• Aim of the exercise
Restate word for word the lines of the data below, from the first through the one that has "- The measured".

• Dataset content
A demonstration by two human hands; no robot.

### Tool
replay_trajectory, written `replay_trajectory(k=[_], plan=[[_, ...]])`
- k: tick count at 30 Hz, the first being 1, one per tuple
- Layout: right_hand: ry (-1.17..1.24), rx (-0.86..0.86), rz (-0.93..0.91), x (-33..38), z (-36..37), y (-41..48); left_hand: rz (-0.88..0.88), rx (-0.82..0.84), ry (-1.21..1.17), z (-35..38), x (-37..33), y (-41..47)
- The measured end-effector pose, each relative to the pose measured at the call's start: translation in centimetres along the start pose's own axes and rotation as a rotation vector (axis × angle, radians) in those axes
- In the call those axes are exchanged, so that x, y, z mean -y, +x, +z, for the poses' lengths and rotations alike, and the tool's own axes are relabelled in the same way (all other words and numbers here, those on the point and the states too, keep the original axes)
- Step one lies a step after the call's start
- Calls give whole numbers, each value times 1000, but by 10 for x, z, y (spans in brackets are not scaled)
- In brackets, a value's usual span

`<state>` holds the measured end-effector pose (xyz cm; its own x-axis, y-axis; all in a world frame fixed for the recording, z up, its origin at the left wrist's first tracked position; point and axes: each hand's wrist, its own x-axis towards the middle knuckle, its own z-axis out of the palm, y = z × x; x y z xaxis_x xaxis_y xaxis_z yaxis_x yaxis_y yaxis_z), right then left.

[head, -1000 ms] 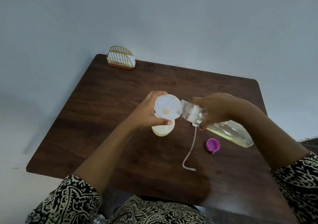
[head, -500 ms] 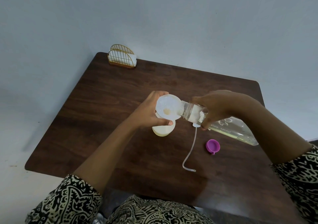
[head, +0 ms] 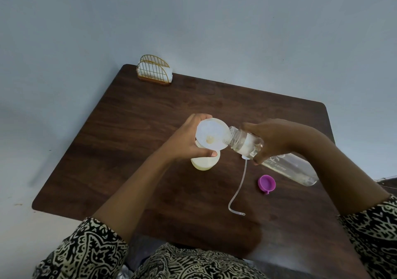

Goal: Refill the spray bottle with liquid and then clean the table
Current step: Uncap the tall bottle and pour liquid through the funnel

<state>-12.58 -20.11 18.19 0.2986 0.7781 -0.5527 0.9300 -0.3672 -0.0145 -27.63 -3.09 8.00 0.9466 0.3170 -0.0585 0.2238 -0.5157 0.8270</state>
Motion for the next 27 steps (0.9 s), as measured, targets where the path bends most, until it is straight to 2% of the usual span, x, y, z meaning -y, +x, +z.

• Answer box
A demonstration by two human hands; no robot.

### Tool
replay_trajectory, written `replay_trajectory(k=[_], plan=[[_, ...]])`
- k: tick count at 30 Hz, the first being 1, one per tuple
- Layout: right_hand: ry (-1.17..1.24), rx (-0.86..0.86), rz (-0.93..0.91), x (-33..38), z (-36..37), y (-41..48); left_hand: rz (-0.88..0.88), rx (-0.82..0.84), ry (-1.21..1.17), z (-35..38), x (-37..33), y (-41..47)
- The measured end-effector pose, each relative to the pose measured at the call's start: translation in centimetres along the start pose's own axes and rotation as a rotation vector (axis × angle, radians) in those axes

No further answer is expected.